Au cours de l’été, l’artiste photographe a parcouru l’Abitibi-Témiscamingue dans tous les sens pour immortaliser d’impossibles scènes dans des paysages improbables au cœur de vieilles demeures où le temps semble s’être arrêté en plein mouvement.
«L’idée m’est apparue il y a deux ans, a-t-elle expliqué. Je faisais alors le tour de la région pour photographier la totalité de ses ponts couverts. Lors de mes trajets, j’avais repéré plusieurs maisons abandonnées. Ces endroits m’ont toujours attirée, autant par leur aspect d’antiquité que pour leur côté patrimonial. Et dans chaque maison, on ne sait jamais sur quoi on va tomber.»
Mises en scène étranges
Sylvie Crépeault a donc visité 15 maisons pour réussir à entrer dans huit. Il en a résulté une série de nombreuses photos, dont 14 ont été retenues pour l’exposition. On y retrouve soit l’artiste, son conjoint ou une amie, dans des mises en scène étranges.
Ainsi en est-il de cette mystérieuse femme aux allures de fantôme qui rôde dans un grenier à La Reine encombré de vieux jouets et de vêtements d’enfants. Ou encore d’une mariée à Rochebeaucourt dont les courbes épousent celles du plancher déformé par les années. Le fait d’avoir recouru uniquement à la lumière naturelle ajoute une touche de réalisme poignant à l’ensemble, comme si l’on contemplait le récit d’une scène de famille figée à jamais dans l’espace, mais pas dans le temps.
«Chaque maison abandonnée a son histoire, mais on n’en connaît pas la fin. Pourquoi les occupants sont-ils partis? Pourquoi certains ont-ils laissé tout derrière eux?
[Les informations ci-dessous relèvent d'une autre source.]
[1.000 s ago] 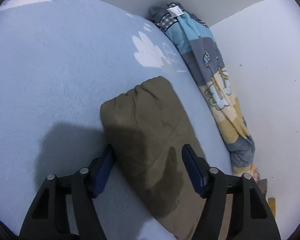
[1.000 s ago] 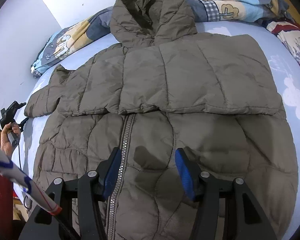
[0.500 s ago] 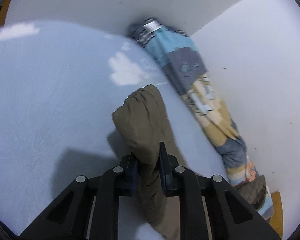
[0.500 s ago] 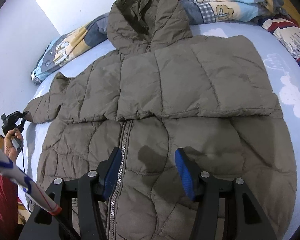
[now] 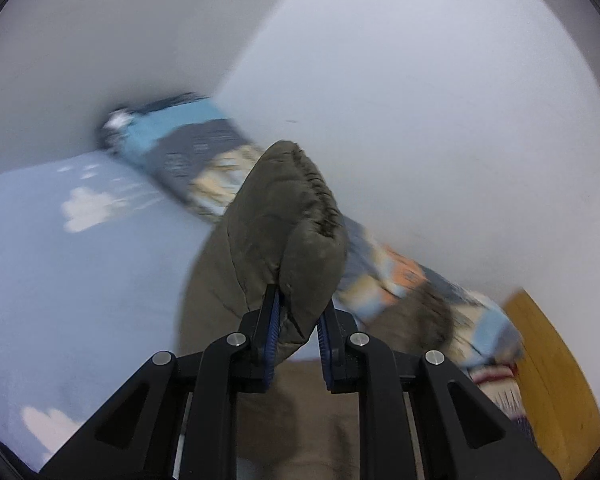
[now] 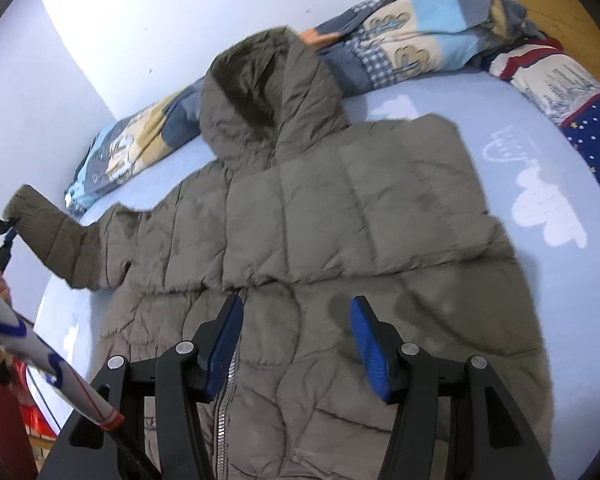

Je me suis donc laissée inspirer par ce que la maison me racontait», a détaillé Sylvie Crépeault.
Abandonnées, mais encore bien vivantes
Au cours de son périple, l’artiste a constaté que si les maisons semblent abandonnées, elles ne sont pas mortes pour autant.
«J’ai vécu une très belle expérience à Saint-Bruno-de-Guigues. Comme il y avait d’autres maisons aux alentours, je voulais avoir l’autorisation d’y entrer. Le couple de personnes âgées qui restait de biais m’a raconté qu’ils en étaient les propriétaires. C’était la première maison qu’ils avaient habité après leur mariage, avant de la quitter après un an pour leur demeure actuelle. Je n’ai par contre pas osé leur demander pourquoi ils y avaient laissé tout le mobilier», a-t-elle relaté.
«Chaque maison abandonnée a son histoire, mais on n’en connaît pas la fin» - Sylvie Crépeault
À l’inverse, Sylvie Crépeault s’est parfois heurtée à une vive opposition, comme en fait foi une mésaventure arrivée dans le secteur de Rochebeaucourt.
«J’avais demandé à un monsieur si je pouvais photographier la maison abandonnée qui lui servait maintenant de grange. Ça ne lui a pas plu. Je pense même qu’il était insulté. Quand moi et mon chum on s’est approché, le monsieur a pris une hache et nous a dit de partir. Il voulait nous faire peur, j’imagine. On n’a pas insisté», a-t-elle raconté.
D’un pont couvert à l’autre
L’artiste planche à présent sur le projet de photographier la totalité des ponts couverts du Québec. «C’est un projet à long terme, a-t-elle précisé. On en répertorie 85 au Québec. J’en ai 40 de posés à date avec mes mises en scène de mariés.»